• TASK DATA:
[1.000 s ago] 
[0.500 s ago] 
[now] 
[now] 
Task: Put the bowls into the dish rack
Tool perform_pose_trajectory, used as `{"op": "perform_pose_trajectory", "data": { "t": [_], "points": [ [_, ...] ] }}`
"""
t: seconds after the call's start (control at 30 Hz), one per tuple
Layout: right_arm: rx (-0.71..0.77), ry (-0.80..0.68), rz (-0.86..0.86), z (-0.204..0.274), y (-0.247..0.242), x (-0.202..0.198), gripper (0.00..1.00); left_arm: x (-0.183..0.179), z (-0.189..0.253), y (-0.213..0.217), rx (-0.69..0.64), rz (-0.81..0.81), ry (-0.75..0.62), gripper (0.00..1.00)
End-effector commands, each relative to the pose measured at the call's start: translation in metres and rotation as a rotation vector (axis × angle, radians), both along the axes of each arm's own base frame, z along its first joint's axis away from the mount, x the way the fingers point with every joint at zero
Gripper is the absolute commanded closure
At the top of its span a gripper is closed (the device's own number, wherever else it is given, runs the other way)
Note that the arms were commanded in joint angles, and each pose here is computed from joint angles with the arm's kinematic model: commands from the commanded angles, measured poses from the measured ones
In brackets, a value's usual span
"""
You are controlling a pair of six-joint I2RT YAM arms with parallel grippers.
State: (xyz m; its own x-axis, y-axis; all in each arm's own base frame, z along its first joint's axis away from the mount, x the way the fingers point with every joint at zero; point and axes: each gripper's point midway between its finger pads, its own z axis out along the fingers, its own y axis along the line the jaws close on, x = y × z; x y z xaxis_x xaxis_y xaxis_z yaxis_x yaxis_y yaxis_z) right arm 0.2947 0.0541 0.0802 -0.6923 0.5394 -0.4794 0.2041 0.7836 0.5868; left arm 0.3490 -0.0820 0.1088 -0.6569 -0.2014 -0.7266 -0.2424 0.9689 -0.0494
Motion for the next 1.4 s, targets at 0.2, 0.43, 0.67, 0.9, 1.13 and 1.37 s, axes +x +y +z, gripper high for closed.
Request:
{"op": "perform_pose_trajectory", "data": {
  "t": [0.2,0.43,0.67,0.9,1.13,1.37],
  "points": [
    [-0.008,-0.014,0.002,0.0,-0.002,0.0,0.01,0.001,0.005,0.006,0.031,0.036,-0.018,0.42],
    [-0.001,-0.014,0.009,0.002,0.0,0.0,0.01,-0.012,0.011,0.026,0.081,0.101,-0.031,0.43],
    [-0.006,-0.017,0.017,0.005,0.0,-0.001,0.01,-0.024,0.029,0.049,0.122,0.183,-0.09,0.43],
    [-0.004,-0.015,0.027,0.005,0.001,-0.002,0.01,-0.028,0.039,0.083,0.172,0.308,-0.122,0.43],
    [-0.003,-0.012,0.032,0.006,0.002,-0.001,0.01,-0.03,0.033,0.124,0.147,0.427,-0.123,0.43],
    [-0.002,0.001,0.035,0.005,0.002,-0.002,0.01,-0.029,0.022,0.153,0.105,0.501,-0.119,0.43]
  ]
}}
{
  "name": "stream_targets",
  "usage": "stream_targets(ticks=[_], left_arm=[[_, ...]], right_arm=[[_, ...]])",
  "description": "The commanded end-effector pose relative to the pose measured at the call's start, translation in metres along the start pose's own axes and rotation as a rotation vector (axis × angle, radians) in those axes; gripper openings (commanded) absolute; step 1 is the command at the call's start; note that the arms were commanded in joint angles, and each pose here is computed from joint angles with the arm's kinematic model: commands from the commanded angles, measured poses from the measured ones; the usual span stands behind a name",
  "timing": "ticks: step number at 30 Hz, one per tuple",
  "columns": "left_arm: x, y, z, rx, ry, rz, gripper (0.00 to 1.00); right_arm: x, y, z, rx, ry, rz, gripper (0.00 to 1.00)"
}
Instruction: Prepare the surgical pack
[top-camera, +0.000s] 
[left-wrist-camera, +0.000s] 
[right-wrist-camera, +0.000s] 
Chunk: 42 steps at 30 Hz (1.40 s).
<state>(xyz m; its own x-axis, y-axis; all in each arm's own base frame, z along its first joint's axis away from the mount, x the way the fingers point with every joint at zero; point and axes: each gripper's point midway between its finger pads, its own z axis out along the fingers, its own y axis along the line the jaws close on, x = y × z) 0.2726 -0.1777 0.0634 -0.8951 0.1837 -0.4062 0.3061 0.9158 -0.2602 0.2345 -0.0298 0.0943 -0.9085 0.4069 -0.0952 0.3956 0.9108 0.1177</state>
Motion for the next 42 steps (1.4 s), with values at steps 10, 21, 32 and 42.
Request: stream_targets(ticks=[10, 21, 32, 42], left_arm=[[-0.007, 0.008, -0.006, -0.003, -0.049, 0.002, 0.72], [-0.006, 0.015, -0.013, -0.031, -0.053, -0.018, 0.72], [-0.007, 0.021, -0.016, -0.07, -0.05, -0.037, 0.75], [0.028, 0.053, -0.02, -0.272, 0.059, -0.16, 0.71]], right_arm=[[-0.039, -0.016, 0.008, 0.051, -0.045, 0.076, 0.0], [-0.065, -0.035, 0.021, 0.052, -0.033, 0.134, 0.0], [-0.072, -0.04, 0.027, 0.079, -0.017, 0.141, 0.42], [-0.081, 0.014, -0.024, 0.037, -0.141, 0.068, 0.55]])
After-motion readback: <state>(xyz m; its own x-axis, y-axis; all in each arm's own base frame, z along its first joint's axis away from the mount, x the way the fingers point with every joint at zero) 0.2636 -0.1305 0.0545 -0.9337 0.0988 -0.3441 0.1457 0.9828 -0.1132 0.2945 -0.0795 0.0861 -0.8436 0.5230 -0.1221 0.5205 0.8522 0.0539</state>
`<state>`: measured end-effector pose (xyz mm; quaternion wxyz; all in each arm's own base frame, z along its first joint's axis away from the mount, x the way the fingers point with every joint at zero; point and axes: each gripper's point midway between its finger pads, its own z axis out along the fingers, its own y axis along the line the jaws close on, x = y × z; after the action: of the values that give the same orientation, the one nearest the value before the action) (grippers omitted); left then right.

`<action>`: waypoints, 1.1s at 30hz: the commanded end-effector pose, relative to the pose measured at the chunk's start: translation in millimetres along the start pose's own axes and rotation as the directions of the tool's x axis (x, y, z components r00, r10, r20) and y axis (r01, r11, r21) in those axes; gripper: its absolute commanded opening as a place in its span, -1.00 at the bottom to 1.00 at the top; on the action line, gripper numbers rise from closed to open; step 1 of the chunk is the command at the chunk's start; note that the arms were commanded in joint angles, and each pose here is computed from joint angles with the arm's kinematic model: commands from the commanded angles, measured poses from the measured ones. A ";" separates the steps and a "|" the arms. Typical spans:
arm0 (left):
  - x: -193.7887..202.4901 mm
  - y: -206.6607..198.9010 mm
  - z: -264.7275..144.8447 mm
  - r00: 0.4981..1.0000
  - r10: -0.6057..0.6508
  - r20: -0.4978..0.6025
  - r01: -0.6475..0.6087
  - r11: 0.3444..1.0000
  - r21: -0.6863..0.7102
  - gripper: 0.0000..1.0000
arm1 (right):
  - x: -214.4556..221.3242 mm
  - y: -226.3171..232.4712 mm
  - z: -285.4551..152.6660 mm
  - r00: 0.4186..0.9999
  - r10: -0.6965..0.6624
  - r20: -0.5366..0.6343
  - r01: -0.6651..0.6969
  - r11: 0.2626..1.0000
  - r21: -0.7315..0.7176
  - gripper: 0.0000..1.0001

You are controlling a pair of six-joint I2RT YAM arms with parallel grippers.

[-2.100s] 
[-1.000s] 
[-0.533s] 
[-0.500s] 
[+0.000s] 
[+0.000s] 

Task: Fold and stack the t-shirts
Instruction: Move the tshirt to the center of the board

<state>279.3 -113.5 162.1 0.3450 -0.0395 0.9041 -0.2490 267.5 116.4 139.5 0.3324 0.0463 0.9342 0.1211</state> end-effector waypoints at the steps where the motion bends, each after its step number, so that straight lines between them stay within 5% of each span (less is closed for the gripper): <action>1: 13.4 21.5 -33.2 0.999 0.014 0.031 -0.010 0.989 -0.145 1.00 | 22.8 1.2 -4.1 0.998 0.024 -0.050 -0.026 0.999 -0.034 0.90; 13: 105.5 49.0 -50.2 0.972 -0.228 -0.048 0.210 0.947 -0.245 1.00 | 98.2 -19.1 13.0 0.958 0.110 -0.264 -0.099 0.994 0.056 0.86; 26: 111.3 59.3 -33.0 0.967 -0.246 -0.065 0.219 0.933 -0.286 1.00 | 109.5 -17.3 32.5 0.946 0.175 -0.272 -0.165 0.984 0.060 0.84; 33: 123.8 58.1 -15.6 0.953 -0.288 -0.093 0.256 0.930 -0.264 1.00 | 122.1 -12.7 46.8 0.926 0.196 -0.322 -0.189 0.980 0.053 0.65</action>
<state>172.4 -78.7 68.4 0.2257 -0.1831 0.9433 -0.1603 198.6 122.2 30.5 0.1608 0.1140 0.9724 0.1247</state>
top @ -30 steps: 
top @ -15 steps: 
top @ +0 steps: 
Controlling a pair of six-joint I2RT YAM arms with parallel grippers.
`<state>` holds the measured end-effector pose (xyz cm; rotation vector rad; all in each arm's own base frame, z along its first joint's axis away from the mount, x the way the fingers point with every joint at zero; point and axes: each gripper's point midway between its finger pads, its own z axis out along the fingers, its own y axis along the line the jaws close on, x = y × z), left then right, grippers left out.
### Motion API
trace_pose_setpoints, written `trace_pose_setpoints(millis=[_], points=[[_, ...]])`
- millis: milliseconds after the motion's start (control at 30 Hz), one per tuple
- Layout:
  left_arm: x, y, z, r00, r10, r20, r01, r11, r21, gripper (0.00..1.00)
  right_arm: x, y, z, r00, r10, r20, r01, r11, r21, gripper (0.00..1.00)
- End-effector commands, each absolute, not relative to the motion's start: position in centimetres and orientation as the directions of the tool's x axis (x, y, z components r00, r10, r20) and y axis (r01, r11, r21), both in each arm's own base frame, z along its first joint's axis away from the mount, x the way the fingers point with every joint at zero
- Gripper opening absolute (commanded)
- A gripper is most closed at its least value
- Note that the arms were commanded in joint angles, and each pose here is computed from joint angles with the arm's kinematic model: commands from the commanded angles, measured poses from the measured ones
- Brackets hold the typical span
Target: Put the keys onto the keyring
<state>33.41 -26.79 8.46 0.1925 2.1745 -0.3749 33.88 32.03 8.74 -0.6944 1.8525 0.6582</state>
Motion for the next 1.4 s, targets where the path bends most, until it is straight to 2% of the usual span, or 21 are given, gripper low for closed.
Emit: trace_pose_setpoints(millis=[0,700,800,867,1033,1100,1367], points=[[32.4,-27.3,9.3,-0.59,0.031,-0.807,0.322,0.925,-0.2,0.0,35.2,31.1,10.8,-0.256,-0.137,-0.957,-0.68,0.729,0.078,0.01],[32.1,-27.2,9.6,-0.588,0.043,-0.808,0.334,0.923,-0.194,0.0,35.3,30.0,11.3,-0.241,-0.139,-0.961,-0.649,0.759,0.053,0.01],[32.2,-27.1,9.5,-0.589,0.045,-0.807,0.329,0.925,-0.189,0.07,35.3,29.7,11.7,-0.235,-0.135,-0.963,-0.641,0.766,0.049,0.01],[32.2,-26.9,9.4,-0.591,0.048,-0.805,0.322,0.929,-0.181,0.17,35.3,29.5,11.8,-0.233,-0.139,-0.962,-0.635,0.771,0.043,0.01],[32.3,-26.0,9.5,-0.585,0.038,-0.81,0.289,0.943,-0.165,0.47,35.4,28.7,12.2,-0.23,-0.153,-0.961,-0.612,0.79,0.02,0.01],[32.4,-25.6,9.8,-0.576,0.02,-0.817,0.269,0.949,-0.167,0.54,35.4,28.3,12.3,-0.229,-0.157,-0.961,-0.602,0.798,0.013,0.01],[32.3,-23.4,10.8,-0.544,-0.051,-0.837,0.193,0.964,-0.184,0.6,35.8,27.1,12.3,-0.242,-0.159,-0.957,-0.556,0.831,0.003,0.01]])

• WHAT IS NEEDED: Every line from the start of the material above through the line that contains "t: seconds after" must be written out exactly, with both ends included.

• EXERCISE OUTPUT:
[1.000 s ago] 
[0.500 s ago] 
[now] 
[now] 
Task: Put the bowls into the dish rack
Tool perform_pose_trajectory, used as `{"op": "perform_pose_trajectory", "data": { "t": [_], "points": [ [_, ...] ] }}`
"""
t: seconds after the call's start (control at 30 Hz), one per tuple

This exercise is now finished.